Les conséquences d’une telle décision sont connues d’avance : un renforcement des inégalités sociales dans l’enseignement supérieur. Inégalités de classe, car un tiers des enfants de cadres sortent d’une université avec un diplôme bac +5 ou supérieur, alors que seuls 7% des enfants d’ouvriers sont dans le même cas. Inégalités de sexe, car s’il y a plus d’étudiantes que d’étudiants, elles sont concentrées dans les formations les moins valorisées sur le marché du travail. L’élimination des plus fragiles accompagne en réalité le gel total des recrutements dans le personnel du supérieur, aussi bien au niveau des enseignants (le nombre de postes ouverts aux maîtres de conférences est ridicule) que des agents techniques ou administratifs. Elle renchérira la concurrence entre les universités publiques, qui vont essayer d’évincer certains individus. Elle accompagne la tentative du gouvernement français de rester, ni vu ni connu, à un niveau de dépenses universitaires inférieur à la moyenne de l’OCDE !
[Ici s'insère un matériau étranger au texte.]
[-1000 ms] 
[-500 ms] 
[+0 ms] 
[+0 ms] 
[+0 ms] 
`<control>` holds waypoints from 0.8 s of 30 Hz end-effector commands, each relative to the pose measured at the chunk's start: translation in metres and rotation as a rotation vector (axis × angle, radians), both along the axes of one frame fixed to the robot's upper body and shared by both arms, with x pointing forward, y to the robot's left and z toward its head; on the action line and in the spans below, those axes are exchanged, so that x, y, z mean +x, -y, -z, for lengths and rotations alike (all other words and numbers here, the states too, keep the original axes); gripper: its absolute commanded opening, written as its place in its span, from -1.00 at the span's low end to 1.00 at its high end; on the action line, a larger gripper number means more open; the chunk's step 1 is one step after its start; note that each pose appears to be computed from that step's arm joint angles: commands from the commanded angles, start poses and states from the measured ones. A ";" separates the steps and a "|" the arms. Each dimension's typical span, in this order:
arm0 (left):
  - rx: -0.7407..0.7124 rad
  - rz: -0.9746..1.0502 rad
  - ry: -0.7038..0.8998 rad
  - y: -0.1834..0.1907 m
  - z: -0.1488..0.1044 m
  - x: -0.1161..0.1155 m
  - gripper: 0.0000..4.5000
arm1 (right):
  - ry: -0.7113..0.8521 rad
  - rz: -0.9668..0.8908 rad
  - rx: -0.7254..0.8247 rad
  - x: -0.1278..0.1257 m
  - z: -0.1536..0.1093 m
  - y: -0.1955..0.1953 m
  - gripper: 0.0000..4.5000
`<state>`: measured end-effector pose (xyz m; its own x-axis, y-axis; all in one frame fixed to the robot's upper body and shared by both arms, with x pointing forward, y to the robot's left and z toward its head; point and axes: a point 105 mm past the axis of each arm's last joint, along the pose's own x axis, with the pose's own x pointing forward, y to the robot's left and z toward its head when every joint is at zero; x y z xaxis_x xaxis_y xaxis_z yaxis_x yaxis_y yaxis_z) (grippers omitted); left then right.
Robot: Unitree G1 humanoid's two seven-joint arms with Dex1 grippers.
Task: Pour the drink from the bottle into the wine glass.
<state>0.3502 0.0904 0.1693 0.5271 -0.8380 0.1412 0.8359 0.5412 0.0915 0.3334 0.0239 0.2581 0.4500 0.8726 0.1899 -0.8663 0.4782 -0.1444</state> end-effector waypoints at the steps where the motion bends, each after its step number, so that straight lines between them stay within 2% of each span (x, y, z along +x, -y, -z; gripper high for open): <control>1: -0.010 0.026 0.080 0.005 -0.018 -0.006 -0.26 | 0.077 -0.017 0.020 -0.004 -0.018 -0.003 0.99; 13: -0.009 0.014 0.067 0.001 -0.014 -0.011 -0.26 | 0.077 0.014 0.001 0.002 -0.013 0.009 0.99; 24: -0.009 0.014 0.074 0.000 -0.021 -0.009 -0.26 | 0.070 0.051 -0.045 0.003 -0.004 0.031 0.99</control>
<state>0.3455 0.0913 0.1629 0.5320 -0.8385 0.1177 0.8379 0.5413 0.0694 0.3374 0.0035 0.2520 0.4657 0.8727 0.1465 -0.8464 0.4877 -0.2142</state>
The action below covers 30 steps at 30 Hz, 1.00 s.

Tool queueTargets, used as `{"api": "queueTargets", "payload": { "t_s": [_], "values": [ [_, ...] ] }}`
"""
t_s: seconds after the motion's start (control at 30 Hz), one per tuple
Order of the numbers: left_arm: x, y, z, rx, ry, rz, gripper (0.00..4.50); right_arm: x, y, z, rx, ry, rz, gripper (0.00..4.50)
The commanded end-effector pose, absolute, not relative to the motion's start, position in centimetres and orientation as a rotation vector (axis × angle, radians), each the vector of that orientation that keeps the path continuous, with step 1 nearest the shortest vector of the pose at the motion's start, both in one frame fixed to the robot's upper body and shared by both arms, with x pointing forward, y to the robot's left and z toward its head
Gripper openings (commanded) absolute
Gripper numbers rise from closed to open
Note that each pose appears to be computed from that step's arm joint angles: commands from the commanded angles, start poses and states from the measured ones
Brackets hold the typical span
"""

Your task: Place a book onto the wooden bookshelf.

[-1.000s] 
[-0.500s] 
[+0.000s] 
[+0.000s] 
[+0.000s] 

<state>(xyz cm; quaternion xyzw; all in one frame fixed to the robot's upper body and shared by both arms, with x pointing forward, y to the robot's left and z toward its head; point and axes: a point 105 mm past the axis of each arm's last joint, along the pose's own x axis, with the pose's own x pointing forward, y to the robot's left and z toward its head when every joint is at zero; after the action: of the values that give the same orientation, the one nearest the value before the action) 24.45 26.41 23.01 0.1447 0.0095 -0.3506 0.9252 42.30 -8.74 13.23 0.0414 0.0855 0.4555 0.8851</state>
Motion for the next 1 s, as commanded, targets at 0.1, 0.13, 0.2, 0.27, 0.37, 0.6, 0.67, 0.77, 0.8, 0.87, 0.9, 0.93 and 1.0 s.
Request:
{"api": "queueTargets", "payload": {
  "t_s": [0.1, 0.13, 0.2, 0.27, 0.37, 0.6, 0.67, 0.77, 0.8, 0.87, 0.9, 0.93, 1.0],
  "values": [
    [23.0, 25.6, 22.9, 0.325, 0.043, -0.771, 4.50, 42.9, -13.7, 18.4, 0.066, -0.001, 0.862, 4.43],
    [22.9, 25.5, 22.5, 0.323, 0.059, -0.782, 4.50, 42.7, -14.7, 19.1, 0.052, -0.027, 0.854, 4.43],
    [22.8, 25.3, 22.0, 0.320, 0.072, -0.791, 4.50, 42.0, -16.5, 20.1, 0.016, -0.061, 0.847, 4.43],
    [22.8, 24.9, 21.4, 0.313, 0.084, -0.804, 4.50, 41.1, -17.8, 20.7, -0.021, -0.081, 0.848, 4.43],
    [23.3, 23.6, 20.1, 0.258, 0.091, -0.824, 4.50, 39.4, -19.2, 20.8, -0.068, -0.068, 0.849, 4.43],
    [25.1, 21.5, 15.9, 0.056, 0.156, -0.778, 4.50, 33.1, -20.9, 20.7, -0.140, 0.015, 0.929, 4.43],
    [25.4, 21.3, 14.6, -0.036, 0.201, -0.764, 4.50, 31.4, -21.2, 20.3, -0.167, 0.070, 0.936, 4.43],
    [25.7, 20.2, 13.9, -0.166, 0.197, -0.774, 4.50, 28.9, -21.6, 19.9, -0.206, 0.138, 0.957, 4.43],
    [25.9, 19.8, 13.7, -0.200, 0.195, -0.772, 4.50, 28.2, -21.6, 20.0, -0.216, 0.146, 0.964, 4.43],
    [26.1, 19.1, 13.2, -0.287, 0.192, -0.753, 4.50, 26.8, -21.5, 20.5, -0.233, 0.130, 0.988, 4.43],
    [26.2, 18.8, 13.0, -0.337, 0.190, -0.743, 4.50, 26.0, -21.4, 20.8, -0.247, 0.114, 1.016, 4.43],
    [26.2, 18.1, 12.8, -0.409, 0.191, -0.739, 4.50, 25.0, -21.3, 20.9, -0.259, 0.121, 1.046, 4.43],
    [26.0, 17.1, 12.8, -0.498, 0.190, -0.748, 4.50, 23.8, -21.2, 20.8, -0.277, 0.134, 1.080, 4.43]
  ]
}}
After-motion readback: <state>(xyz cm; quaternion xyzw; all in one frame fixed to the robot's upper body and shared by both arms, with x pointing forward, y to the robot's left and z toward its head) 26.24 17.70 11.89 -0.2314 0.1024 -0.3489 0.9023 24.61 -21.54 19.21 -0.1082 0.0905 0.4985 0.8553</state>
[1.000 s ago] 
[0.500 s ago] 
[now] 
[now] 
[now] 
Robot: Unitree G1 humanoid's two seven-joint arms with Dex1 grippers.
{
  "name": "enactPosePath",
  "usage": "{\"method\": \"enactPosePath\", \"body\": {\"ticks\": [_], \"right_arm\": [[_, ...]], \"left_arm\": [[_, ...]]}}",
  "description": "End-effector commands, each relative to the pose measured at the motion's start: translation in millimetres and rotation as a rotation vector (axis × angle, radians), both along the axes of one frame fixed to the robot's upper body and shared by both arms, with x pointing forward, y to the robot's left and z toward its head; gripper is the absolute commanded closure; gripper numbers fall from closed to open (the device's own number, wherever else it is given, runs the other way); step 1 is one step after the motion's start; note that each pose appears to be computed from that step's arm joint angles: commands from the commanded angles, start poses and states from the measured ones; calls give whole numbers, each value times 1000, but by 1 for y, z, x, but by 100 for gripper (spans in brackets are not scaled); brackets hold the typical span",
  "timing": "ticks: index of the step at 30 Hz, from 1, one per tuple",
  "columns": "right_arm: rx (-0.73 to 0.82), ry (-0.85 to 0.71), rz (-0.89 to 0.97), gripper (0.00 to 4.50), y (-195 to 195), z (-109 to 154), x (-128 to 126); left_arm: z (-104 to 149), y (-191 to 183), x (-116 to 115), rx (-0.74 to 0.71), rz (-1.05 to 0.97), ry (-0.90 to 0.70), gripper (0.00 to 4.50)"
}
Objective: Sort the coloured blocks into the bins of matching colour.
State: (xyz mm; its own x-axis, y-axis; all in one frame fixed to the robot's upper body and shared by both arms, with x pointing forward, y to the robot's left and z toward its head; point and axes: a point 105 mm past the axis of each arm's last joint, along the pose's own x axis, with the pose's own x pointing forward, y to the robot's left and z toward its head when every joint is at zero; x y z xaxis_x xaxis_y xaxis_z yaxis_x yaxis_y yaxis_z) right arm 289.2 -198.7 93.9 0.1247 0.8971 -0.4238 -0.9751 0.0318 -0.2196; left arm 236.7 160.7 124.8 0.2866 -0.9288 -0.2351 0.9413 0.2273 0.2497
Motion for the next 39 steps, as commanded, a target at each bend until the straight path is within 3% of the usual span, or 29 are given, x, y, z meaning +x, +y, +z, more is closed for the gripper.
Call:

Ce point de vue est connu et solidement étayé par l’ensemble des études disponibles. Je souhaiterais rajouter un argument au débat : vu depuis la commission Développement durable de l’Assemblée nationale, il s’agit d’une décision absurde et dangereuse. En effet, il est impératif que la France forme un nombre croissant de jeunes aux pratiques professionnelles et aux qualifications les plus modernes. Dans l’agriculture, où les jeunes agriculteurs sont désormais des individus titulaires de très hautes qualifications techniques, fins connaisseurs des sols, des chimies naturelles et des écosystèmes. Dans le bâtiment, où les jeunes travailleurs en postes de responsabilité maîtrisent les questions complexes d’isolation, de transferts de chaleur, de poids et mesures. Dans l’énergie, bien entendu, où les innovations quotidiennes sont à la fois le produit des laboratoires de recherche d’un très haut niveau, et celui de travailleurs et ingénieurs de terrain qui synthétisent leurs observations et leurs initiatives pour pousser toujours plus loin la production énergétique et limiter toujours plus les formes de déperdition. Ces trois exemples peuvent être multipliés à l’infini ; ils montrent qu’il n’y a pas de bifurcation écologique envisageable sans démocratisation de l’enseignement supérieur, sans une formation universitaire massive de la jeunesse, pour lui ouvrir l’accès à des qualifications garanties par l’État. A l’heure de l’urgence écologique, l’élévation des qualifications est une condition nécessaire de la transition.